[Exercise objective]
Every line in the data below that has the word "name" should be returned.
===============
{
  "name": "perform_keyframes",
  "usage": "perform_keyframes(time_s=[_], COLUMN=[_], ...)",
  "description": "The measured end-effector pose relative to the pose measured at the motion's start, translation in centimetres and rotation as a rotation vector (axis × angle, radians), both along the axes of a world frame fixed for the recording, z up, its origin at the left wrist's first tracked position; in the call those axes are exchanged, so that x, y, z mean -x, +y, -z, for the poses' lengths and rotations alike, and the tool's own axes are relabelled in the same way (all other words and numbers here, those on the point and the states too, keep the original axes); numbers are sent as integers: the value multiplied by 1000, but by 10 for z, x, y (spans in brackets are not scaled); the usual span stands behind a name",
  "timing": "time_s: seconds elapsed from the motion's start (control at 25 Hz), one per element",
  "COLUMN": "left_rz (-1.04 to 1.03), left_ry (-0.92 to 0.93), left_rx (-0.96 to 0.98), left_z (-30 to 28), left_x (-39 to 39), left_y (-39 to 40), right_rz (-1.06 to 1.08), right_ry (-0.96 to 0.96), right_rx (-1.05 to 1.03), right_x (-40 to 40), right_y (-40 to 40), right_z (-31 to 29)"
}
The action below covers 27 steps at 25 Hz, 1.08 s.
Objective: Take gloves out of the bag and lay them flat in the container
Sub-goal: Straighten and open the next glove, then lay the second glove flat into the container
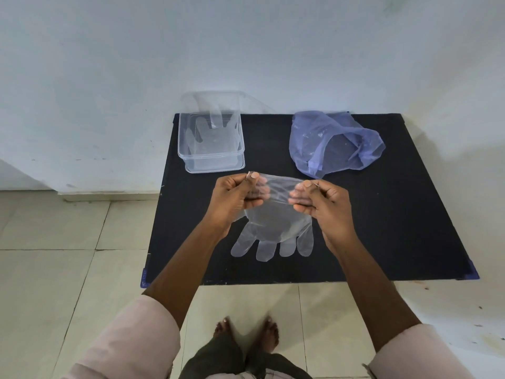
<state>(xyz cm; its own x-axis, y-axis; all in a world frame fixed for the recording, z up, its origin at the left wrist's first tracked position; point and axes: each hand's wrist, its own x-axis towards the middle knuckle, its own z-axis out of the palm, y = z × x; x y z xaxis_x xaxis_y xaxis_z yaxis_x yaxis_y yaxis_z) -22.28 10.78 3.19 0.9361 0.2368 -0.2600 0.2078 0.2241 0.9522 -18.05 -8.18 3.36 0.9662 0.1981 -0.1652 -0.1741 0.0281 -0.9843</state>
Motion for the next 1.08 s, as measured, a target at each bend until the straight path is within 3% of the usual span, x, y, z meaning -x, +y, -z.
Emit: perform_keyframes(time_s=[0.4,0.84,1.08], left_rz=[-83,-196,-216], left_ry=[100,116,47], left_rx=[48,96,11], left_z=[-26,-37,-64], left_x=[-61,-210,-295], left_y=[55,219,282], right_rz=[-55,-67,-38], right_ry=[16,65,-37], right_rx=[83,164,176], right_x=[-75,-230,-314], right_y=[59,238,313], right_z=[-28,-41,-67])
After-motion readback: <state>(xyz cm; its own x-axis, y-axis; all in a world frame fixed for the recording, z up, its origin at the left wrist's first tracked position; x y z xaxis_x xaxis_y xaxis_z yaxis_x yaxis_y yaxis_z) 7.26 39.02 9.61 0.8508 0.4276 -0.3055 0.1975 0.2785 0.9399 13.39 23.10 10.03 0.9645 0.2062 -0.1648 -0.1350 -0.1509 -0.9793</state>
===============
[Answer below]
  "name": "perform_keyframes",
  "description": "The measured end-effector pose relative to the pose measured at the motion's start, translation in centimetres and rotation as a rotation vector (axis × angle, radians), both along the axes of a world frame fixed for the recording, z up, its origin at the left wrist's first tracked position; in the call those axes are exchanged, so that x, y, z mean -x, +y, -z, for the poses' lengths and rotations alike, and the tool's own axes are relabelled in the same way (all other words and numbers here, those on the point and the states too, keep the original axes); numbers are sent as integers: the value multiplied by 1000, but by 10 for z, x, y (spans in brackets are not scaled); the usual span stands behind a name",

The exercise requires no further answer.